У меня такое ощущение, что на Войшвилло это произвело какое-то очень странное впечатление, потому что, когда потом он меня поздравлял, он сказал: «А откуда Вы все знали?» И, по-моему, тогда же у него возникла мысль, что у меня есть какая-то мощная поддержка — поддержка, которая, собственно говоря, и заставляет людей в последний момент «поворачиваться» и говорить не то, что они собирались говорить… Но никакой такой поддержки в этой ситуации не было — была только внутренняя уверенность в правоте дела, такой сермяжной что ли, кондовой истинности, с одной стороны, и, с другой — очень большая уверенность в своих собственных силах — уже тогда, в апреле 1953 года, — уверенность в том, что я могу заставить всех этих людей, независимо от их рангов и положений, говорить то, что надо. Причем не потому, что они будут бояться чего-то внешнего, заставляющего их делать какие-то поступки, а потому, что здесь действовал принцип публичности.
Это вообще какой-то великий очень принцип. У Черкесова просто не было и не могло быть аргументов, даже псевдоправдоподобных, которые в тех условиях позволили бы ему оценить ее ниже четверки. Поэтому я исходил из видения ситуации — как она будет развертываться, и у меня было совершенно твердое представление, что сломать меня в этой ситуации и заставить вести себя так, чтобы можно было, например, сказать про тройку или двойку, просто нельзя.
Я опять не знаю, на чем это зиждется, и я потом всегда с большим удивлением следил за тем, как ведут себя другие люди в подобных ситуациях. Меня всегда интересовал вопрос: на чем они ломаются? Я даже спрашивал других: что — действительно я такой маниакальный дурак, который не понимает происходящего в силу этой своей маниакальности? (Это точка зрения целого ряда людей. Есть же люди, которые распространяли по Москве всякого рода слухи: что вот такой-то пришел, поглядел мне в глаза и увидел, что я маньяк, или гипнотизер, или еще что-то такое). Ну действительно — задавал я себе иногда вопрос — почему я так уверен в том, что я могу все это делать?
Я не знаю, но думаю, что на самом деле, все очень просто.
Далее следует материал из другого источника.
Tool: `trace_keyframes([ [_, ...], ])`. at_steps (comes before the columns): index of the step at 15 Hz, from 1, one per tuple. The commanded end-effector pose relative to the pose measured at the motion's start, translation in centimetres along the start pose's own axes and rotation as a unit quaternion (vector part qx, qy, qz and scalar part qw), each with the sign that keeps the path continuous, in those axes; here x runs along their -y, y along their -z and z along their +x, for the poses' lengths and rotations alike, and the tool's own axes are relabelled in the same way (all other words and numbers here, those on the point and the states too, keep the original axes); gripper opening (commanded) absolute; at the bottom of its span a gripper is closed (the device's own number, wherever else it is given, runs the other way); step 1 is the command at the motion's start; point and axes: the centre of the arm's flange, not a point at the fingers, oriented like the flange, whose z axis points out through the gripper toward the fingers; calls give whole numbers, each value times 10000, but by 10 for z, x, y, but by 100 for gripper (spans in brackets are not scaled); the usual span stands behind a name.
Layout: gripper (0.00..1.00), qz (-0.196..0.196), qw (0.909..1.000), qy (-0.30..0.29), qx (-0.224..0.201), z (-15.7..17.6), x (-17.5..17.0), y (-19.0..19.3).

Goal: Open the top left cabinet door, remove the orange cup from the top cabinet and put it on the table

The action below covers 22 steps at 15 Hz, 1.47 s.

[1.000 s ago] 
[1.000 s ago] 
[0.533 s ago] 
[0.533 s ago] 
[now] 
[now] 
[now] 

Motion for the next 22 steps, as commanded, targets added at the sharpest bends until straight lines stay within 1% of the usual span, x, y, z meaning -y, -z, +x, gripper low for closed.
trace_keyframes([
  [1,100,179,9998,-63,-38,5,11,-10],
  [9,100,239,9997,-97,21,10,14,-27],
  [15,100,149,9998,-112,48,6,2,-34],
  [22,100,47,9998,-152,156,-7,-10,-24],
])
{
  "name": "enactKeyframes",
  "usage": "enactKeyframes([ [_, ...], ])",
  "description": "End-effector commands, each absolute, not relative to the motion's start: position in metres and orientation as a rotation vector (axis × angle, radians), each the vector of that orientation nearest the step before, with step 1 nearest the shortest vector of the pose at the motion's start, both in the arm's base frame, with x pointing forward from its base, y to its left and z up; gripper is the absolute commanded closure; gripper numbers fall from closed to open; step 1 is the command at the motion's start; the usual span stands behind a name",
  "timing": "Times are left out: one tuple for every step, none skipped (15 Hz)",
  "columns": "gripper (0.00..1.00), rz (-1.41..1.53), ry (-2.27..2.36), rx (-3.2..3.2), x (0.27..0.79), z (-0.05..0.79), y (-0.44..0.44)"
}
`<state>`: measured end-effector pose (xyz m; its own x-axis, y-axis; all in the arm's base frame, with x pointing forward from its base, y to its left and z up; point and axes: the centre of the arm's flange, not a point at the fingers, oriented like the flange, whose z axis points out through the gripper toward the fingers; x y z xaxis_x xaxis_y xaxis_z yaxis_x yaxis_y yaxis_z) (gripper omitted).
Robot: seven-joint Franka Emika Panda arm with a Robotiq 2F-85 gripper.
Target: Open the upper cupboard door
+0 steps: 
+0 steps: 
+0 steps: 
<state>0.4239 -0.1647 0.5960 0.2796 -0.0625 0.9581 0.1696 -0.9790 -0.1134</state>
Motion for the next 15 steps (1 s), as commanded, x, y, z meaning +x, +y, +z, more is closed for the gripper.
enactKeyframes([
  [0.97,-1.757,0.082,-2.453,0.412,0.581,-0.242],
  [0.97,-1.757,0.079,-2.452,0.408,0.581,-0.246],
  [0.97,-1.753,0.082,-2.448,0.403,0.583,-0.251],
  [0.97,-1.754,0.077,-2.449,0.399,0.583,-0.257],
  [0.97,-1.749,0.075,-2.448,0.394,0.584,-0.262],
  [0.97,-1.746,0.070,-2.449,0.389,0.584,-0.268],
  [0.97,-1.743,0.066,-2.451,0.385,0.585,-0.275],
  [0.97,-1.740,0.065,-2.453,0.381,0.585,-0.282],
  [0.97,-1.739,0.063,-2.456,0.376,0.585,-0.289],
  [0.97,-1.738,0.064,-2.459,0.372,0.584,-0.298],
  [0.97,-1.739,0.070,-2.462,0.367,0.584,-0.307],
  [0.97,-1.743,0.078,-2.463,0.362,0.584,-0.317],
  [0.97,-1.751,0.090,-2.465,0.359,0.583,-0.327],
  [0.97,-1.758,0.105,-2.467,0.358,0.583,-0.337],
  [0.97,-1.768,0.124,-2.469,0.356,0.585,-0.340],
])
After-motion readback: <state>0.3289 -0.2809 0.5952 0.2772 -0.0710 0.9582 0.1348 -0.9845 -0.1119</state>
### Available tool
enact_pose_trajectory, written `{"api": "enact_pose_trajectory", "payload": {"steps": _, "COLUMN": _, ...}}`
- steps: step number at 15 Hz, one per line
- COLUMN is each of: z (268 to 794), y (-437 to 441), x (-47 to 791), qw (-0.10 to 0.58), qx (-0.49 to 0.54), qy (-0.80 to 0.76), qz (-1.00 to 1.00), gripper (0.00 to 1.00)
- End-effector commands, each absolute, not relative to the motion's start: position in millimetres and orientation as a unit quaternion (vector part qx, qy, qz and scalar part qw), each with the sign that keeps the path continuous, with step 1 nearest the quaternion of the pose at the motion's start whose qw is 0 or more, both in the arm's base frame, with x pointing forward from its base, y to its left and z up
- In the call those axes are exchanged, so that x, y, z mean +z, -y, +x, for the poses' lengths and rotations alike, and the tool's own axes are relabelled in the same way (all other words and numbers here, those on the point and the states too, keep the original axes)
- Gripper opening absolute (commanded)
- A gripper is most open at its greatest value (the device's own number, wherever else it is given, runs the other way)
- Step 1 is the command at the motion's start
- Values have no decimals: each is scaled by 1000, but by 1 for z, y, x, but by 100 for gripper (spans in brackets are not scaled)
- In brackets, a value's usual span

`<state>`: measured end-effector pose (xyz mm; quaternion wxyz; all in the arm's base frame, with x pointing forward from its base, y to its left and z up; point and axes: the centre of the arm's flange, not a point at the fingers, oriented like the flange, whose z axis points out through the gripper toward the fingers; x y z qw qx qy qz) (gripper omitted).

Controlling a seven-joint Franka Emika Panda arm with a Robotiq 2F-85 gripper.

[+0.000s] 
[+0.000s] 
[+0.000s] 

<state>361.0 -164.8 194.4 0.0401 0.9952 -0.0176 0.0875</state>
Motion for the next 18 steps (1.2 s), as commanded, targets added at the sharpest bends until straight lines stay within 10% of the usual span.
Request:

И дело здесь в простой, может быть наивной, вере в то, что существует какая-то истина и она видна. Это практический вариант картезианского тезиса о том, что «истина очевидна».
Удачную защиту мы отметили — как это и принято — небольшой пьянкой у меня дома. Это было, наверное, первое испытанное мною ощущение радости от победы в коллективном деле. Хотя борьба-то была в общем смехотворной — мы рассчитывали на более жестокое сопротивление, а по сути дела, ни Зиновьеву, ни Грушину почти не нужно было выступать, и лишь один из них сделал это для проформы, ну просто чтобы отметиться. Но все равно радость была настоящей: мы вместе задумали и осуществили дело, привели его к удачному, запланированному концу!
Я специально останавливаюсь на этом, поскольку убежден, что все, что вообще существует, складывается из осознания и осмысления вот таких, часто малозначительных, действий и событий — лишь постепенно, накапливаясь, они приводят к каким-то более значимым действиям и более значимым результатам. Это и есть то, что обычно называют накоплением опыта. Опыта. Это значит всегда — своих собственных действий. И каждый человек, по-видимому, копит опыт удачных действий — по крупицам — и постоянно переносит его вперед, на него опирается и развивает то, что было получено в этих крохах на предыдущих этапах. Постоянное претворение отрефлектированного в новые действия, собственно говоря, и творит траекторию, непрерывную линию жизни каждого человека.
После майских праздников наступил период короткой передышки, а затем пришел момент распределения. Вот здесь я имел возможность еще раз проверить аксиому принципиальности. Совет кафедры после защиты рекомендовал меня в аспирантуру. Черкесов попытался как-то слабо возражать, но не проявил настойчивости. И когда Войшвилло спросил его в лоб, возражает ли он, то Черкесов ответил в косвенной форме: «А кто его возьмет под свое руководство?» И тогда Войшвилло сказал: «Я». И вроде бы как-то на этом все и решилось.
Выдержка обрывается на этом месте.